Rather than adhering to predefined routes, robots employing randomized patrolling behavior embrace spontaneity. They roam freely, exploring their surroundings without constraint. This approach allows for comprehensive coverage of the environment, maximizing the chances of discovery.

Obstacle Detection and Response:

Equipped with sophisticated sensors, such as LIDAR, patrolling robots continuously scan their surroundings for obstacles. When an obstruction is detected, they promptly adjust their trajectory to navigate around it. This real-time adaptation ensures uninterrupted progress through the terrain.

Checkpoint Registration:

As the robot traverses the environment, it strategically marks key checkpoints at each turn or significant change in direction. These checkpoints serve as reference points, enabling the robot to maintain spatial awareness and track its progress over time.
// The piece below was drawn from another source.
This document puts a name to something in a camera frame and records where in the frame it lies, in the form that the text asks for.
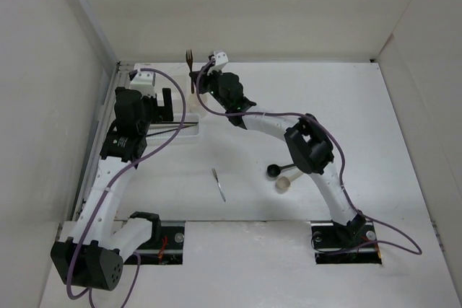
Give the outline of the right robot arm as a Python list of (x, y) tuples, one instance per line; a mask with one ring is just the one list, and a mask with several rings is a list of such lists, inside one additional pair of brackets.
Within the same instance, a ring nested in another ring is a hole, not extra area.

Mission Termination Criteria:

Randomized patrolling missions are designed to conclude under specific conditions. Whether the robot successfully locates a predefined target or reaches a predetermined threshold of turns or distance traveled, the mission comes to an end. This ensures that resources are allocated efficiently and prevents the robot from patrolling indefinitely.

Code:

HTML

      def patrol(self):
        threshold = 999
        pos, rot = self.getPose()
        ds_data = self.getDistanceData()
        
        if operator.lt(self.distance(pos, GOAL), 0.5) or len(self.memorized_path) == self.max_path_length:
            self.stop()
            self.isTargetReached = True
            if operator.lt(self.distance(pos, GOAL), 0.5):
                self.victim_found = True
            self.rememberPose()
        else:
            self.isTargetReached = False
            if operator.lt(ds_data[0], 999):
                self.motor_l.setVelocity(10.0)
                self.motor_r.setVelocity(-10.0)
                self.rememberPose()
            elif operator.lt(ds_data[1], 999):
                self.motor_l.setVelocity(-10.0)
                self.motor_r.setVelocity(10.0)
                self.rememberPose()
            elif operator.lt(ds_data[2], 999):
                self.motor_l.setVelocity(10.0)
                self.motor_r.setVelocity(-10.0)
                self.rememberPose()
            elif operator.lt(ds_data[3], 999):
                self.motor_l.setVelocity(-10.0)
                self.motor_r.setVelocity(10.0)
                self.rememberPose()
            elif operator.lt(ds_data[4], 999):
                self.motor_l.setVelocity(10.0)
                self.motor_r.setVelocity(-10.0)
                self.rememberPose()
            else:
                self.motor_l.setVelocity(10.0)
                self.motor_r.setVelocity(10.0)
      

Conclusion: 

Randomized patrolling behavior represents a dynamic and effective strategy in swarm robotics. By embracing randomness and adaptability, robots can navigate complex environments with agility and precision. As researchers continue to refine and optimize this approach, the potential applications in areas such as search and rescue, environmental monitoring, and surveillance are boundless.